Section 1091(a) provides a relatively broad definition of genocide. It defines genocide as follows:
(a) Basic Offense. Whoever, whether in time of peace or in time of war and with the specific intent to destroy, in whole or in substantial part, a national, ethnic, racial, or religious group as such-
(1) kills members of that group;
(2) causes serious bodily injury to members of that group;
(3) causes the permanent impairment of the mental faculties of that group through drugs, torture, or similar techniques;
(4) subjects the group to conditions of life that are intended to cause the physical destruction of the group in whole or in part;
(5) imposes measures intended to prevent births within the group; or
(6) transfers by force children of the group to another group;
Shall be punished as provided in subsection (b).18 U.S.C. § 1091(a).
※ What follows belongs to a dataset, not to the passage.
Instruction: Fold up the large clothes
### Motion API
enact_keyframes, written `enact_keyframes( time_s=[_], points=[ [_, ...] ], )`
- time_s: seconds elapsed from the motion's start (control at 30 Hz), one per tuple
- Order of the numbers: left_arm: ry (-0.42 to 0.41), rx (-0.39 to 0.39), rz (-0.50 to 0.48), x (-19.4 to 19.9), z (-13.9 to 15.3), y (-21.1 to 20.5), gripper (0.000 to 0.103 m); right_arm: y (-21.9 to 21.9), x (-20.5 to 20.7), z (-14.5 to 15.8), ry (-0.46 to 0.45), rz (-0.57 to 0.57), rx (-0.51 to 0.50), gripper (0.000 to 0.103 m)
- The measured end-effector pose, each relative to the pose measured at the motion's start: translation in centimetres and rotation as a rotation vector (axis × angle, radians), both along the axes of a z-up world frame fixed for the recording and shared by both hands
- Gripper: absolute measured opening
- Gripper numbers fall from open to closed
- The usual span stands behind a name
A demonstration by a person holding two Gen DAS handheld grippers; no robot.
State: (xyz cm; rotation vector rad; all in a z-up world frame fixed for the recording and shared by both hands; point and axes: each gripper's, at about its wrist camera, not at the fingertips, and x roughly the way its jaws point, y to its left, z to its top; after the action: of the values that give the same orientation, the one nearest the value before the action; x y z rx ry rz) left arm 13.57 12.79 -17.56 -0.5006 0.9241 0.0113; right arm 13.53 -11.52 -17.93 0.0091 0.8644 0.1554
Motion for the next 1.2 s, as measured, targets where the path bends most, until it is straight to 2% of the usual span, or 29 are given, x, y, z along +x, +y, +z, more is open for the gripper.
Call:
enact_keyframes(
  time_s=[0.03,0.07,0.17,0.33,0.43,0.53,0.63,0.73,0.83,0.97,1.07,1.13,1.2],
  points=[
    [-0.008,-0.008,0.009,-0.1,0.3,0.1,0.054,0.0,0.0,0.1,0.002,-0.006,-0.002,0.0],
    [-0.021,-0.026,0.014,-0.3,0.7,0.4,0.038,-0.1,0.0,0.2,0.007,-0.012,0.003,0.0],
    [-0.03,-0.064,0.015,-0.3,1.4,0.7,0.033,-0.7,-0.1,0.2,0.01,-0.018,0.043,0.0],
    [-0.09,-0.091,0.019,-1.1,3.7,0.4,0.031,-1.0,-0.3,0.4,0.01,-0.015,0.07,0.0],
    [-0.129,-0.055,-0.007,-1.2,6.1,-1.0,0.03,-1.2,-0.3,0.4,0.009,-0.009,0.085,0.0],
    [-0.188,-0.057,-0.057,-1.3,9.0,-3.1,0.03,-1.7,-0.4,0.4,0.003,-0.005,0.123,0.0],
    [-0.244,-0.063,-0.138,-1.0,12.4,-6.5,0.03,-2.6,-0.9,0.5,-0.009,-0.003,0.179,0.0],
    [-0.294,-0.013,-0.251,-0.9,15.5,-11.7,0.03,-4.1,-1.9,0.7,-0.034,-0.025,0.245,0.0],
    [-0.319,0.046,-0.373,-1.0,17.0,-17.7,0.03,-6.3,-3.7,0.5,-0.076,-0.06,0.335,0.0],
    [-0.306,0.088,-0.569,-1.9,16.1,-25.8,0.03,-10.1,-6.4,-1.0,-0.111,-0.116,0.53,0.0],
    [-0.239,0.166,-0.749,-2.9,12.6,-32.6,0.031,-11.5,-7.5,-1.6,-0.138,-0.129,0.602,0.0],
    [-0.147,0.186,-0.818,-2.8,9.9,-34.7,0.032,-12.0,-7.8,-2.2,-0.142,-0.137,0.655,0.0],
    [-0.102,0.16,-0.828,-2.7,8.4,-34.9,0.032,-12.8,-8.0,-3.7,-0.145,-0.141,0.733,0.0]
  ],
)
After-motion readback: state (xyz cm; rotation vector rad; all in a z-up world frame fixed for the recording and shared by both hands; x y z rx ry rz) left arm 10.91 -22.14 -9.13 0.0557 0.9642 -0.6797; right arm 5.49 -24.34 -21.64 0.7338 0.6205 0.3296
The indictment does not make clear the specific acts Gasana is alleged to have committed which constitute genocide. The applicable definition of genocide includes a wide range of actions, from killing, to causing serious bodily injury, to torture, to dehumanization, to sterilization, to kidnapping. According to Gasana, discovery indicates that witnesses make sweeping allegations against him “ranging from wearing an item of clothing of arguable political significance . . . to participating in night raids, pulling Tutsis out of homes, threatening violence, manning roadblocks, handing out weapons, and participating in murder.” Doc. no. 33 at 4. To the extent there is evidence that Gasana may have committed multiple acts which could constitute genocide, Gasana may be required to “prepar[e] a defense to a number of different methods of proof available to the government.” United States v. Bailey, 689 F.Supp. 1463, 1474 (N.D. Ill. 1987). This cuts in favor of requiring the government to specify how it intends to prove Gasana committed genocide. See id.
At the same time, however, courts have widely held that, when the information a defendant seeks is available in discovery, a bill of particulars is inappropriate. E.g., United States v. Vaughn, 722 F.3d 918, 927 (7th Cir. 2013) (explaining that “a bill of particulars is unnecessary if the information the defendant seeks is readily available through alternate means such as discovery”); see Wright & Leipold, supra § 130 n.22 (collecting cases). Here, while the provided discovery is somewhat voluminous, Gasana has had a majority of it since shortly after he was indicted in 2020. “[N]o bill is required if the government has provided the desired information through pretrial discovery or in some other satisfactory manner.” Keleher, 505 F.Supp.3d at 55 (quoting Wright & Leipold).
Moreover, certain government filings have provided Gasana with additional notice of the acts the government intends to prove he committed. The government agreed to provide Gasana with a witness list prior to Gasana's counsel traveling to Rwanda to conduct investigation. See doc. nos. 30, 44. This allows Gasana and his counsel to prepare defenses to any allegations made by the government's witnesses well in advance of trial, and to seek to interview such witnesses. In addition, the government has filed a motion for a determination of foreign law, which reveals the alleged Rwandan criminal statutes the government believes Gasana may have violated in 1994. See doc. no. 39. This gives Gasana additional insight into the evidence contained in discovery that the government intends to adduce at trial.
For these reasons, Gasana has not shown that the issuance of a bill of particulars is necessary in order for him to prepare a defense or avoid unfair surprise at trial. His motion for a bill of particulars is therefore denied.
CONCLUSION
Gasana's motion for a bill of particulars (doc. no. 33) is denied.